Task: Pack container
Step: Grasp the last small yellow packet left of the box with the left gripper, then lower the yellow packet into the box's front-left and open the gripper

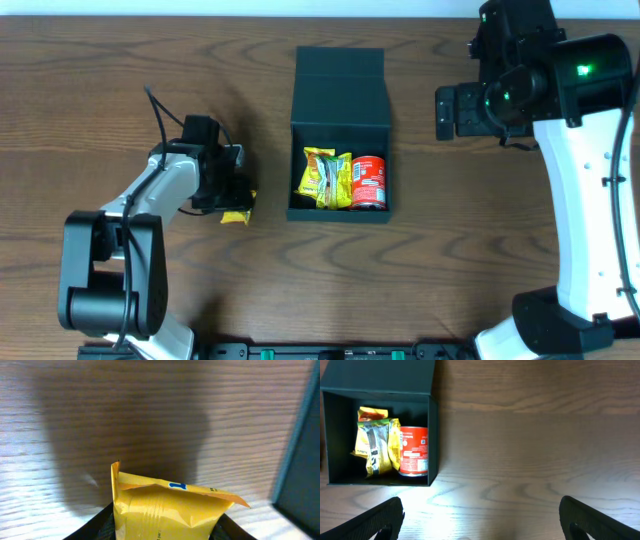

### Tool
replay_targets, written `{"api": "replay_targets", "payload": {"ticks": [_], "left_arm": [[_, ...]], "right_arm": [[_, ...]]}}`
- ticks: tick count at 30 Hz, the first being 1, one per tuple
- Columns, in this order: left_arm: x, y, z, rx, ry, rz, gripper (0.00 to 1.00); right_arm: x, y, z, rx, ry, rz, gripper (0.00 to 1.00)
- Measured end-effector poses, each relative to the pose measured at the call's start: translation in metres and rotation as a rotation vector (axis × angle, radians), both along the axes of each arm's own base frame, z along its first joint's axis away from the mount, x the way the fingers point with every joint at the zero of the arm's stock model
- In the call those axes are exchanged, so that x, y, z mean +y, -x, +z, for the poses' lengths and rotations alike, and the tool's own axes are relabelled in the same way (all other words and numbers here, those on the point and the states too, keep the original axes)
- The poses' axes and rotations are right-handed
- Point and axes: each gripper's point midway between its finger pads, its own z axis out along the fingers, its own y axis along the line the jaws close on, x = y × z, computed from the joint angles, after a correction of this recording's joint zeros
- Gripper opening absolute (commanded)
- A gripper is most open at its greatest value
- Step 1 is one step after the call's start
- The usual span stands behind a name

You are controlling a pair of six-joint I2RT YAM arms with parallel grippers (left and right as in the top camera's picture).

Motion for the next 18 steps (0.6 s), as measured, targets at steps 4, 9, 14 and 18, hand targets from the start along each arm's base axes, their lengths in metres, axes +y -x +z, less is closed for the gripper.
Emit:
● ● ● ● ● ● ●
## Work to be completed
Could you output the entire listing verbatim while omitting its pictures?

## Result
Task: Pack container
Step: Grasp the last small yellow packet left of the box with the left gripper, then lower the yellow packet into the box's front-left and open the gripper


### Tool
replay_targets, written `{"api": "replay_targets", "payload": {"ticks": [_], "left_arm": [[_, ...]], "right_arm": [[_, ...]]}}`
- ticks: tick count at 30 Hz, the first being 1, one per tuple
- Columns, in this order: left_arm: x, y, z, rx, ry, rz, gripper (0.00 to 1.00); right_arm: x, y, z, rx, ry, rz, gripper (0.00 to 1.00)
- Measured end-effector poses, each relative to the pose measured at the call's start: translation in metres and rotation as a rotation vector (axis × angle, radians), both along the axes of each arm's own base frame, z along its first joint's axis away from the mount, x the way the fingers point with every joint at the zero of the arm's stock model
- In the call those axes are exchanged, so that x, y, z mean +y, -x, +z, for the poses' lengths and rotations alike, and the tool's own axes are relabelled in the same way (all other words and numbers here, those on the point and the states too, keep the original axes)
- The poses' axes and rotations are right-handed
- Point and axes: each gripper's point midway between its finger pads, its own z axis out along the fingers, its own y axis along the line the jaws close on, x = y × z, computed from the joint angles, after a correction of this recording's joint zeros
- Gripper opening absolute (commanded)
- A gripper is most open at its greatest value
- Step 1 is one step after the call's start
- The usual span stands behind a name

You are controlling a pair of six-joint I2RT YAM arms with parallel grippers (left and right as in the top camera's picture).

Motion for the next 18 steps (0.6 s), as measured, targets at steps 4, 9, 14 and 18, hand targets from the start along each arm's base axes, their lengths in metres, axes +y -x +z, less is closed for the gripper.
Emit:

The exercise output is complete.